_WORK INSTRUCTION_
Only lines holding the string "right" are wanted; copy each one from the material.

════════

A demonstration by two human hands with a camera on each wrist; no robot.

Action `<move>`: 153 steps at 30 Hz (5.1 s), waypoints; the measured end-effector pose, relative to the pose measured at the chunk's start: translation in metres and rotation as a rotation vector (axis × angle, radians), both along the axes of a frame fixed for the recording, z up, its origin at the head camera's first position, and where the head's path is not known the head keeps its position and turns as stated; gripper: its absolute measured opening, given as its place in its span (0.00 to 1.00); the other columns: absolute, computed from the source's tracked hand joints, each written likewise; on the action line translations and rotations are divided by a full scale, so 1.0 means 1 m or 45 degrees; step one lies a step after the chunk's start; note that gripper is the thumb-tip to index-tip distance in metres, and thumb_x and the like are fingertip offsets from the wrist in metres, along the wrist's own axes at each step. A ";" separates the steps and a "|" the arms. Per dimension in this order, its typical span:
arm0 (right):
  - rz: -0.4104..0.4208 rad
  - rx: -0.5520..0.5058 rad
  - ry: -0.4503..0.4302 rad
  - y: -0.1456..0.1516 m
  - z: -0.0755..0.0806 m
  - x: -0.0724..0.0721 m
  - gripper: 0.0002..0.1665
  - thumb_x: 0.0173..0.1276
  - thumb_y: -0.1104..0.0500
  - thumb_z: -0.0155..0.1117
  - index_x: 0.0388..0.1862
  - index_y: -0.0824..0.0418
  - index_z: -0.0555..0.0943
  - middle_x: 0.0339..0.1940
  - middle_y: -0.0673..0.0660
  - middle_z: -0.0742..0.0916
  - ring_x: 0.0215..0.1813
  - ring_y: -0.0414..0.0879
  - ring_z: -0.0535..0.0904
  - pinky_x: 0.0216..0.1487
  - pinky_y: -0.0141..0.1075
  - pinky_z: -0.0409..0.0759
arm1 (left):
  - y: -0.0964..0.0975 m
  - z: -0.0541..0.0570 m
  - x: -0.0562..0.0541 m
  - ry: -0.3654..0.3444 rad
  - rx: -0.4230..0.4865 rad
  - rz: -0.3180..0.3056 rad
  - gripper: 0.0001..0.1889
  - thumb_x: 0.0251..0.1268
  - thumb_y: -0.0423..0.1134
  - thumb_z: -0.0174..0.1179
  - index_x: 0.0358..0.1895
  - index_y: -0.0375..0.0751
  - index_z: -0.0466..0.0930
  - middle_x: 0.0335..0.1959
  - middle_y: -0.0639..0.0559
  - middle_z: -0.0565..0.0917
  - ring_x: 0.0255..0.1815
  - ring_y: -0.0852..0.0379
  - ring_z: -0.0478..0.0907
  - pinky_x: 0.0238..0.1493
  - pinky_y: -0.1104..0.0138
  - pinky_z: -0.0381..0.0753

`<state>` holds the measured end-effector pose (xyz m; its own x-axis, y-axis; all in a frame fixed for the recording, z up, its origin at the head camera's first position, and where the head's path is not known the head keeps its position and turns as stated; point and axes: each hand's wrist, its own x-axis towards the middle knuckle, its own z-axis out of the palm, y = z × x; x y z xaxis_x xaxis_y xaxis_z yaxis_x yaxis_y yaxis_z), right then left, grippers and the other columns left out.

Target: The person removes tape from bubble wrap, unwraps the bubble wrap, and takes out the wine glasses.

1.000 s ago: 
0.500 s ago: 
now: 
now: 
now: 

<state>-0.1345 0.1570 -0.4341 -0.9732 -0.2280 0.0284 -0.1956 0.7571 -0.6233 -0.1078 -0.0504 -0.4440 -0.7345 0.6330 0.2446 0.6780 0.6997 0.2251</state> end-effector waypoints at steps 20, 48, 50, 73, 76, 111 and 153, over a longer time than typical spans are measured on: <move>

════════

_ANSWER TO THE PROBLEM_
arm0 (right):
`<state>` holds the measured end-effector pose (xyz m; its own x-axis, y-axis; all in a frame fixed for the recording, z up, its origin at the head camera's first position, and where the head's path is not known the head keeps its position and turns as stated; point and axes: each hand's wrist, its own x-axis towards the middle knuckle, its own z-axis out of the palm, y = z × x; x y z xaxis_x xaxis_y xaxis_z yaxis_x yaxis_y yaxis_z), right then left, grippers and the other columns left out.

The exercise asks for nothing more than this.